The Court of Rome: Not hiring women due to pregnancy is discriminatory

Thanks to Clara Fallocco for collaborating on this article

On March 23, 2022, the Court of Rome deemed discriminatory the conduct of Italia Trasporto Aereo S.p.A. (“ITA Airways”), which excluded several Alitalia flight attendants from its recruitment plan due to pregnancy.


Two flight attendants employed by Alitalia applied to be recruited by ITA Airways in the context of the latter’s December 2021 recruitment plan.

The women claimed that they applied to join ITA Airways while they were pregnant and, for this reason, they were not even called for interviews. In particular, they alleged that “they had not even been called for the selection process, that all workers selected by ITA Airways were then hired, that the criteria adopted in making the choice were completely unclear, that other workers with less seniority and experience were taken over them.

They also claimed that five other Alitalia employees in Fiumicino and another colleague from Linate were excluded, according to them due to the same reason, and that recruitment was carried out based on ambiguous criteria.

Therefore, they alleged that ITA Airways acted in a completely discriminatory manner, implementing “the systematic exclusion of pregnant or post-partum workers.”

For its part, the company argued that (i) it would only be possible to verify discriminatory behavior upon completion of the recruitment plan (scheduled for 2025); (ii) ITA Airways is in the startup phase and therefore not obliged “to observe any specific selection criteria” except those agreed upon with the unions; and (iii) ITA was not aware that the two flight attendants were pregnant. ITA Airways also claimed that the two women’s Recurrent Training (certification to operate on board as a cabin-crew member) had expired when the two women submitted their applications.

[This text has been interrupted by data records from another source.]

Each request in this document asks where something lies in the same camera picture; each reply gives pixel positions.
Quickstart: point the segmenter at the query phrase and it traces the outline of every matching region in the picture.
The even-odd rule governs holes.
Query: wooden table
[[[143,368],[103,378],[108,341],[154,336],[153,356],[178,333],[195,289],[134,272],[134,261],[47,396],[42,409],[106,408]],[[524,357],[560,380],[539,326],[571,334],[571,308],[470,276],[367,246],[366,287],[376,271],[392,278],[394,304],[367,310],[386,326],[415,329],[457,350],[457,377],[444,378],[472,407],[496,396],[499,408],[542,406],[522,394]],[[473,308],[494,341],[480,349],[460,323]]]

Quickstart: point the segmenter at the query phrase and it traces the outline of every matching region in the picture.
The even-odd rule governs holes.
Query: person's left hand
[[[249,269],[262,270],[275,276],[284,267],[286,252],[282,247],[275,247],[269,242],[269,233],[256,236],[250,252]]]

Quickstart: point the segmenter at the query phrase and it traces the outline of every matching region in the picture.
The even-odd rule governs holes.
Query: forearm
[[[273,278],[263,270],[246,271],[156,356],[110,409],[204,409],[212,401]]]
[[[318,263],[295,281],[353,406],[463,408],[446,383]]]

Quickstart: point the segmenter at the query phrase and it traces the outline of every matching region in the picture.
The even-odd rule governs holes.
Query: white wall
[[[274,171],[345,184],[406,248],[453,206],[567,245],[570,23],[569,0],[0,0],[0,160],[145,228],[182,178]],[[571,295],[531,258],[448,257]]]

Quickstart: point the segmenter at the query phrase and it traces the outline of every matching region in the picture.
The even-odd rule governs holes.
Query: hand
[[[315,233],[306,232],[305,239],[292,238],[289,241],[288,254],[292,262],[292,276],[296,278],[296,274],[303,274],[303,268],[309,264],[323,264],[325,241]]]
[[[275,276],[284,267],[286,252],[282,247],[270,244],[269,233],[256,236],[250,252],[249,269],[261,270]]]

The court stated that the company has already implemented more than half of the plan, that the protocol signed with the unions clearly prohibited discrimination, and that the two women demonstrated that they were in possession of both a Covid-19 Green Pass and certification of medical-legal fitness. They lacked only the Recurrent Training, a requirement that can be fulfilled with a refresher course of one to two days.

After citing national legislation such as Legislative Decree No. 198/2006 (“Equal Opportunities Code”) and European case-law on the subject, the judge stated that protection against discrimination covers the selection, recruitment, and employment phases.

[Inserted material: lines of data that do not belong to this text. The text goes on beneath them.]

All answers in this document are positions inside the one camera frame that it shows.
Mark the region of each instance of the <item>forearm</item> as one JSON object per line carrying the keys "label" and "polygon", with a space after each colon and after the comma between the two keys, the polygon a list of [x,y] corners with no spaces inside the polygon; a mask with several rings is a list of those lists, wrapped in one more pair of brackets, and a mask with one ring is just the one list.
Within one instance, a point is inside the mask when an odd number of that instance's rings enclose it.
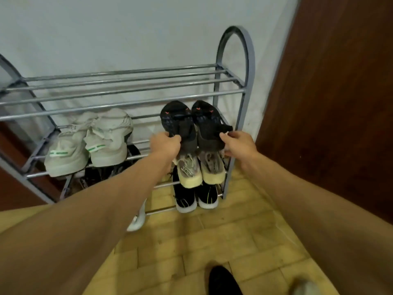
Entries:
{"label": "forearm", "polygon": [[243,165],[342,295],[392,292],[393,267],[387,263],[393,260],[390,224],[261,154]]}
{"label": "forearm", "polygon": [[0,289],[81,293],[169,163],[151,154],[0,234]]}

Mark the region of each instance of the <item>metal shoe rack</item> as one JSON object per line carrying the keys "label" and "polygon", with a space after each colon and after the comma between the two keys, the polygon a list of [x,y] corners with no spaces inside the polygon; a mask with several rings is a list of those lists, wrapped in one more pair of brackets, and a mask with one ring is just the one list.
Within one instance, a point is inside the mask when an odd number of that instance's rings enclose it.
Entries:
{"label": "metal shoe rack", "polygon": [[[246,76],[245,79],[242,80],[238,76],[236,76],[231,70],[228,69],[222,63],[222,56],[224,53],[225,46],[229,40],[229,38],[236,34],[240,39],[246,61]],[[199,71],[197,69],[210,69],[209,71]],[[146,76],[137,76],[137,77],[128,77],[128,78],[120,78],[120,75],[133,75],[133,74],[146,74]],[[214,75],[214,79],[200,79],[198,76],[209,76]],[[102,77],[108,76],[111,77],[109,79],[100,79],[94,80],[94,77]],[[146,84],[141,86],[140,82],[149,81],[149,80],[157,80],[157,79],[175,79],[182,77],[195,77],[195,80],[186,80],[186,81],[173,81],[165,83],[154,83],[154,84]],[[22,100],[8,100],[2,101],[0,99],[0,106],[14,106],[21,104],[38,104],[41,108],[40,111],[31,112],[31,113],[23,113],[16,115],[7,115],[0,116],[0,121],[11,121],[17,120],[21,118],[30,118],[36,116],[47,116],[52,121],[54,125],[53,128],[44,135],[42,140],[38,143],[36,149],[32,152],[30,158],[26,161],[22,168],[16,168],[12,165],[9,158],[5,157],[3,154],[0,154],[0,166],[5,169],[9,174],[11,174],[14,178],[16,178],[19,182],[21,182],[24,186],[29,188],[33,193],[35,193],[38,197],[42,198],[47,203],[55,203],[55,201],[43,193],[32,181],[33,178],[37,178],[40,176],[47,176],[48,173],[46,171],[33,173],[32,170],[38,160],[45,159],[44,149],[45,146],[50,141],[51,136],[53,136],[59,129],[64,128],[65,126],[55,126],[53,120],[50,116],[67,114],[67,113],[75,113],[75,112],[85,112],[91,110],[102,110],[102,109],[110,109],[114,107],[134,107],[134,106],[143,106],[143,105],[151,105],[151,104],[165,104],[172,100],[180,100],[180,101],[189,101],[189,100],[197,100],[213,97],[213,106],[218,108],[219,96],[226,96],[230,94],[241,94],[241,102],[238,111],[237,121],[235,125],[235,130],[241,130],[243,128],[244,118],[247,112],[247,106],[251,96],[251,90],[253,87],[255,77],[255,54],[253,43],[251,37],[246,29],[241,26],[231,26],[225,30],[224,34],[221,37],[216,62],[213,64],[204,64],[204,65],[194,65],[194,66],[180,66],[180,67],[169,67],[169,68],[150,68],[150,69],[135,69],[135,70],[122,70],[122,71],[109,71],[109,72],[96,72],[96,73],[87,73],[87,74],[67,74],[67,75],[54,75],[54,76],[42,76],[42,77],[20,77],[13,81],[7,87],[0,89],[0,98],[2,95],[7,95],[13,92],[20,91],[30,91],[30,93],[34,96],[30,99],[22,99]],[[67,83],[56,83],[54,81],[64,80],[64,79],[83,79],[83,81],[74,81]],[[28,85],[28,83],[33,82],[45,82],[45,84],[40,85]],[[90,92],[84,94],[70,94],[70,95],[62,95],[62,96],[50,96],[50,97],[35,97],[34,92],[36,90],[48,90],[48,89],[57,89],[57,88],[66,88],[66,87],[79,87],[79,86],[89,86],[89,85],[102,85],[105,87],[105,84],[114,84],[114,83],[125,83],[125,82],[138,82],[139,85],[127,89],[113,89],[106,90],[100,92]],[[220,83],[224,82],[233,82],[238,86],[238,89],[235,90],[220,90]],[[185,87],[185,86],[196,86],[196,85],[205,85],[205,84],[214,84],[213,92],[201,93],[195,95],[177,95],[173,97],[167,98],[158,98],[158,99],[148,99],[148,100],[138,100],[138,101],[126,101],[126,102],[118,102],[118,103],[109,103],[109,104],[99,104],[99,105],[91,105],[86,107],[74,107],[68,109],[56,109],[56,110],[45,110],[42,106],[42,103],[47,101],[59,101],[65,99],[78,99],[92,96],[103,96],[103,95],[111,95],[111,94],[122,94],[129,92],[140,92],[140,91],[148,91],[148,90],[158,90],[158,89],[167,89],[167,88],[176,88],[176,87]],[[220,112],[223,122],[228,124],[227,120]],[[136,116],[132,117],[132,119],[142,119],[142,118],[151,118],[159,116],[159,113]],[[133,142],[133,144],[141,144],[147,143],[149,140],[140,140]],[[136,156],[127,157],[126,160],[135,160],[142,157],[147,156],[148,154],[141,154]],[[219,195],[222,196],[223,199],[226,198],[228,192],[228,183],[231,178],[231,172],[234,166],[235,160],[229,159],[225,162],[226,166],[226,179],[221,184],[221,186],[217,186]],[[89,164],[86,168],[91,168],[93,165]],[[68,191],[68,187],[73,178],[73,174],[66,176],[66,183],[61,192],[60,199],[63,199],[66,192]],[[161,188],[165,186],[179,184],[178,182],[169,182],[162,183],[155,188]],[[175,209],[175,206],[162,208],[159,210],[154,210],[150,212],[146,212],[147,215],[158,213],[162,211],[168,211],[171,209]]]}

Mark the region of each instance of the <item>white wall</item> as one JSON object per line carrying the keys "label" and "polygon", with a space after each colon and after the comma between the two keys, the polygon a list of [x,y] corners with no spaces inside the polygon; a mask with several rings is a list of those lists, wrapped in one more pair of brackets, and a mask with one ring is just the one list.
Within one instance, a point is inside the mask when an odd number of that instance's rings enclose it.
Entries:
{"label": "white wall", "polygon": [[[256,138],[296,5],[297,0],[1,0],[0,52],[25,77],[205,64],[214,63],[223,31],[230,25],[243,25],[251,34],[256,55],[256,79],[244,130]],[[237,38],[229,41],[224,63],[244,75],[244,54]],[[231,85],[223,88],[234,88]],[[175,88],[44,105],[46,109],[65,108],[198,93],[207,88]],[[238,104],[235,95],[219,102],[233,124]],[[160,112],[161,107],[128,113]],[[54,119],[58,124],[68,122],[61,116]],[[136,120],[140,122],[148,124],[135,128],[134,140],[162,130],[158,118]]]}

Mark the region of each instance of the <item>gray metal frame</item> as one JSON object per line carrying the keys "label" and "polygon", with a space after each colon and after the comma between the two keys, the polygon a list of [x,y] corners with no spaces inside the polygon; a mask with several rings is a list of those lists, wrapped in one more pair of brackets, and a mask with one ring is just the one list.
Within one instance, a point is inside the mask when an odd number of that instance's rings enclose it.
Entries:
{"label": "gray metal frame", "polygon": [[[226,43],[228,42],[229,38],[236,34],[240,41],[242,42],[244,54],[245,54],[245,61],[246,61],[246,77],[244,81],[236,76],[227,66],[222,63],[222,56],[224,53],[224,49]],[[118,75],[126,75],[126,74],[149,74],[149,73],[157,73],[162,71],[179,71],[179,70],[189,70],[189,69],[201,69],[201,68],[214,68],[214,70],[209,71],[200,71],[200,72],[192,72],[192,73],[176,73],[176,74],[153,74],[147,76],[140,76],[140,77],[131,77],[131,78],[112,78],[112,79],[104,79],[104,80],[86,80],[86,78],[90,77],[98,77],[98,76],[118,76]],[[52,116],[57,114],[64,114],[64,113],[72,113],[72,112],[84,112],[87,110],[102,110],[108,109],[113,107],[135,107],[141,105],[148,105],[148,104],[158,104],[158,103],[167,103],[172,100],[183,100],[188,101],[191,99],[201,99],[207,97],[213,97],[213,105],[217,108],[219,96],[229,95],[229,94],[242,94],[241,103],[238,111],[238,117],[235,125],[235,130],[241,130],[243,128],[244,119],[247,112],[248,103],[250,101],[252,86],[255,77],[255,54],[254,48],[252,44],[252,40],[250,38],[249,33],[246,29],[241,26],[231,26],[229,27],[221,37],[218,51],[217,51],[217,58],[215,64],[204,64],[204,65],[194,65],[194,66],[180,66],[180,67],[169,67],[169,68],[150,68],[150,69],[135,69],[135,70],[123,70],[123,71],[109,71],[109,72],[96,72],[96,73],[88,73],[88,74],[68,74],[68,75],[55,75],[55,76],[43,76],[43,77],[30,77],[24,78],[21,77],[19,79],[20,82],[27,84],[28,82],[34,81],[46,81],[48,83],[43,85],[36,85],[36,86],[24,86],[24,87],[4,87],[0,89],[0,93],[8,94],[13,93],[15,91],[33,91],[33,90],[42,90],[42,89],[56,89],[56,88],[66,88],[66,87],[76,87],[76,86],[90,86],[90,85],[105,85],[105,84],[113,84],[113,83],[125,83],[125,82],[135,82],[135,81],[149,81],[149,80],[156,80],[156,79],[172,79],[172,78],[181,78],[181,77],[198,77],[198,76],[205,76],[205,75],[214,75],[214,79],[211,78],[202,78],[196,79],[194,81],[185,80],[185,81],[174,81],[174,82],[165,82],[165,83],[151,83],[146,84],[144,86],[137,86],[133,88],[127,89],[117,89],[117,90],[110,90],[110,91],[103,91],[103,92],[93,92],[93,93],[85,93],[85,94],[78,94],[78,95],[63,95],[58,97],[44,97],[44,98],[32,98],[32,99],[25,99],[25,100],[15,100],[15,101],[0,101],[1,106],[10,106],[10,105],[18,105],[18,104],[25,104],[25,103],[38,103],[39,105],[45,101],[59,101],[64,99],[75,99],[75,98],[84,98],[84,97],[91,97],[91,96],[103,96],[103,95],[112,95],[112,94],[121,94],[121,93],[129,93],[129,92],[138,92],[138,91],[147,91],[147,90],[157,90],[157,89],[167,89],[167,88],[175,88],[175,87],[184,87],[184,86],[194,86],[194,85],[203,85],[203,84],[214,84],[214,91],[209,93],[203,94],[195,94],[195,95],[178,95],[169,98],[160,98],[160,99],[148,99],[142,101],[126,101],[126,102],[118,102],[118,103],[110,103],[110,104],[101,104],[101,105],[93,105],[88,107],[76,107],[76,108],[69,108],[69,109],[58,109],[58,110],[43,110],[42,112],[32,112],[32,113],[24,113],[19,115],[11,115],[11,116],[0,116],[0,121],[8,121],[8,120],[15,120],[20,118],[29,118],[35,116]],[[73,81],[70,83],[54,83],[51,81],[56,80],[63,80],[63,79],[84,79],[83,81]],[[229,90],[229,91],[220,91],[220,83],[224,82],[234,82],[237,84],[238,89],[236,90]],[[219,111],[222,120],[224,123],[228,124],[227,120],[223,116],[223,114]],[[150,118],[156,117],[159,114],[150,114],[144,116],[135,116],[132,119],[141,119],[141,118]],[[25,186],[27,186],[31,191],[33,191],[37,196],[44,199],[47,203],[53,203],[53,201],[44,195],[40,190],[38,190],[32,183],[31,179],[46,176],[48,173],[38,172],[38,173],[31,173],[31,170],[34,169],[34,163],[37,162],[39,159],[44,159],[45,154],[42,155],[41,151],[44,145],[48,142],[50,136],[58,129],[64,128],[66,125],[57,126],[51,132],[47,133],[42,142],[38,145],[38,147],[33,151],[31,157],[27,160],[25,165],[22,168],[22,173],[16,171],[15,169],[10,171],[12,168],[9,164],[6,163],[5,160],[0,158],[0,166],[6,169],[11,175],[17,178],[20,182],[22,182]],[[133,144],[138,143],[146,143],[148,140],[141,140],[136,141]],[[127,157],[126,160],[135,160],[142,157],[147,156],[148,154],[141,154]],[[234,166],[234,159],[229,159],[228,163],[226,163],[226,179],[221,186],[217,185],[217,191],[219,196],[222,196],[223,199],[226,198],[228,193],[228,183],[231,178],[231,172]],[[73,175],[66,176],[66,184],[61,192],[60,199],[64,199],[66,197],[66,193],[68,192],[68,187],[73,178]],[[180,182],[169,182],[169,183],[162,183],[155,188],[161,188],[165,186],[171,186],[175,184],[179,184]],[[154,214],[162,211],[168,211],[175,209],[175,206],[165,207],[159,210],[154,210],[147,212],[146,214]]]}

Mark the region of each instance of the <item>tiled floor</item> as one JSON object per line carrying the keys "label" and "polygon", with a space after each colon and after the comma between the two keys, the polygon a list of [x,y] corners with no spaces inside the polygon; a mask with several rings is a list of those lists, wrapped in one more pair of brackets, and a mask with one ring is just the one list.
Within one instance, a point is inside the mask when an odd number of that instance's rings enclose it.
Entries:
{"label": "tiled floor", "polygon": [[[173,201],[171,188],[157,189],[147,210]],[[0,213],[0,231],[45,208]],[[312,279],[323,295],[337,294],[271,200],[235,169],[218,208],[154,214],[127,233],[84,295],[204,295],[212,263],[227,267],[244,295],[287,294],[296,277]]]}

The court found that the employees had met the burden of proof and that the lack of transparency in the selection criteria was further proven by demographic statistical data. In particular, the judge stated that, given that one out of every thirty women of childbearing age gives birth during any given year, among the 412 flight attendants hired by the company there should have been 13.7 pregnant women, based on national demographic data.

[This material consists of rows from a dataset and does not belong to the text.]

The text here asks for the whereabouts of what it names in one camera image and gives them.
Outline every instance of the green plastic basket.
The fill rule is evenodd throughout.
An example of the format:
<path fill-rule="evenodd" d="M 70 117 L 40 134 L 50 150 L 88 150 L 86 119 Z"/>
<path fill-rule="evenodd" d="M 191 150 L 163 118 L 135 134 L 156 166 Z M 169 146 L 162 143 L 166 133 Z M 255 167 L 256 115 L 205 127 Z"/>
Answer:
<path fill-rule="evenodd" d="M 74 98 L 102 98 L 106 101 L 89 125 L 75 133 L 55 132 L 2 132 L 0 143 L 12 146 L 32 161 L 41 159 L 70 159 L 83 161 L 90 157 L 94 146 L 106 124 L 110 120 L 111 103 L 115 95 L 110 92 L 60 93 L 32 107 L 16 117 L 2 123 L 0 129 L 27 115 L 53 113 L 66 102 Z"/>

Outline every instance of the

The judge also acknowledged that this figure needed to be adjusted in this specific case—given that the recruited staff also included women over 50 and the relevant period was less than 12 months—but even if the statistics are reduced by 50%, at least 6 or 7 pregnant women would have been recruited by ITA Airways.

ITA Airways didn’t employ any pregnant women, and therefore the petitioners’ allegations were undoubtedly confirmed.

In any case, the court held that the two women’s request for an order requiring ITA Airways to employ them was inadmissible. The court stated that in the case at stake the court has no judicial power to compulsorily establish an employment relationship, “which would be in conflict with the rights granted to the employer on the basis of the principles stated in Art. 41 of the Italian Constitution.”

On the other hand, the judge upheld the demand for compensation, since the company’s unlawful conduct had resulted in damage to the petitioners, whose application for employment had not even been considered.

The conduct of ITA Airways caused the two women to incur a loss of opportunity that the Court of Rome quantified as 15 months’ salary: a figure arrived at by taking into account maternity leave prior to the birth of a child and for the seven months following the birth.

The decision states that the order to pay that compensation and legal fees was intended both to compensate the two workers for the damages suffered (loss of opportunity) and to dissuade the company from similar conduct in the future.